Hey there,
We still see TCP primarily in fallback scenarios triggered by TC=1 —
often due to large TXT records or DNSSEC. That said, the real shift
in DNS transport is toward encrypted protocols like DoH and DoQ,
rather than increased reliance on TCP itself. We're observing this
trend across on-prem resolvers we manage that handle several million
QPS.
Carlos Horowicz
Planisys
On 07/07/2025 05:11, Mukund Sivaraman wrote:
Hi Tommy
You have the right mind, but I don't know how this draft will fly in
today's world. If you routinely look at packet captures at ISP resolvers
(which handle some of the heaviest query rates of DNS outside CDNs), the
overwhelming majority of queries complete with DNS over UDP. Some
truncated responses cause TCP traffic, but it is the presence of DNS
over UDP that allow these resolvers to perform at the response rates
they do currently (and they still struggle sometimes). DNS over TCP
performance and scalability is still poor compared to DNS over UDP.

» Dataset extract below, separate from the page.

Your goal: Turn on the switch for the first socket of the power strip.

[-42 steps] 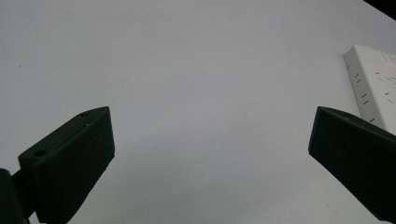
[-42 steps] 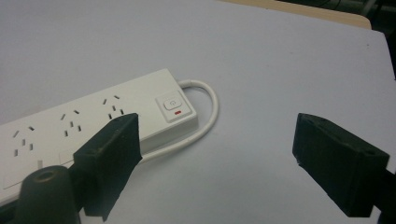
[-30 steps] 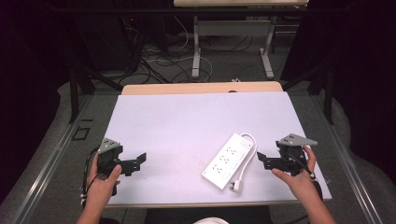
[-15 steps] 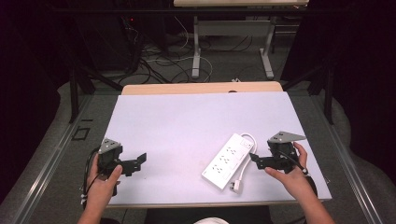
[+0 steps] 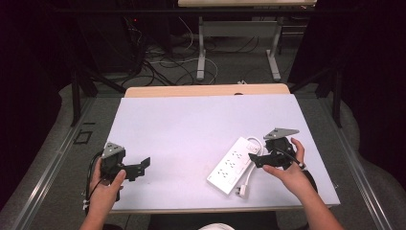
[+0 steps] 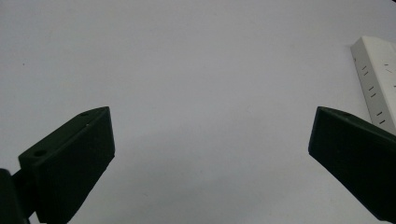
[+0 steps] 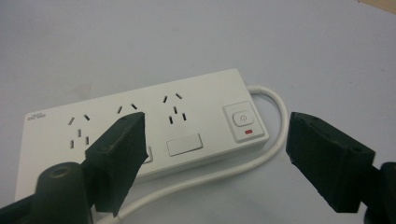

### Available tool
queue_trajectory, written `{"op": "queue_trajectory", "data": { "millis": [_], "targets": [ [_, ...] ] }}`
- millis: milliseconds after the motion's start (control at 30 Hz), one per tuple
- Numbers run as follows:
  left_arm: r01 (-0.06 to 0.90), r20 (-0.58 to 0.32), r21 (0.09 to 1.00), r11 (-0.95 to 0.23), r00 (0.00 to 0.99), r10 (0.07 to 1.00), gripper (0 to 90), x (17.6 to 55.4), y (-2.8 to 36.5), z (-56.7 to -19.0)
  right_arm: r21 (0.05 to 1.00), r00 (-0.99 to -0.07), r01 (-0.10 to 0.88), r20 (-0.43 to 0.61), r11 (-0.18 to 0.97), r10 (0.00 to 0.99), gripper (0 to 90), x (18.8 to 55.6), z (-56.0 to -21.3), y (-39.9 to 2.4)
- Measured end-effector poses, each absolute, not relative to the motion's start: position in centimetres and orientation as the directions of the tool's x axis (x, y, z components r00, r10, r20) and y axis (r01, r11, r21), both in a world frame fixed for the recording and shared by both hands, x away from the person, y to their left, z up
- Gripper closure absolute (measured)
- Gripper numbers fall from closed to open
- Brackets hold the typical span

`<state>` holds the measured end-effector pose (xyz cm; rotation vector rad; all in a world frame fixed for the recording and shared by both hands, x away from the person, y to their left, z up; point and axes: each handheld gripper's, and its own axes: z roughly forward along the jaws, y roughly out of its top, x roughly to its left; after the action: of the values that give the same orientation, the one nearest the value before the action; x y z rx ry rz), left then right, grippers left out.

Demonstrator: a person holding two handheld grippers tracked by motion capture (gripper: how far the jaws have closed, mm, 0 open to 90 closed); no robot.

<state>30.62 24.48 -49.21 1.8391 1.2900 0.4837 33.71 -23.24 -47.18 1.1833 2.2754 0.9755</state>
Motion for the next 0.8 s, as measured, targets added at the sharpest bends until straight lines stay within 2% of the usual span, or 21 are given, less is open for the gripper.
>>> {"op": "queue_trajectory", "data": {
  "millis": [433,800],
  "targets": [
    [0.597,-0.137,0.789,-0.146,0.402,0.906,0.4,30.6,24.4,-49.2,0.73,-0.557,0.556,-0.029,0.398,0.83,28.9,35.7,-46.6,-21.7],
    [0.593,-0.131,0.792,-0.146,0.398,0.908,0.4,30.6,24.5,-49.3,0.728,-0.554,0.567,-0.01,0.386,0.832,30.0,36.7,-47.2,-20.8]
  ]
}}
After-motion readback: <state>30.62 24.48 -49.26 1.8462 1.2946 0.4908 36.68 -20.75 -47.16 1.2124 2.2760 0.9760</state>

The considerations such as Kaminsky attack needing source port
randomization, fragmentation, etc. are already worked around in
implementation.
1. Introduction
Many uses of the DNS require message sizes larger than common path
MTUs. This poses problems for Classic DNS over UDP by requiring
It would be fairer to s/Many/Some/ here as the majority of DNS traffic
as seen in packet captures at ISPs complete (succeed) over UDP.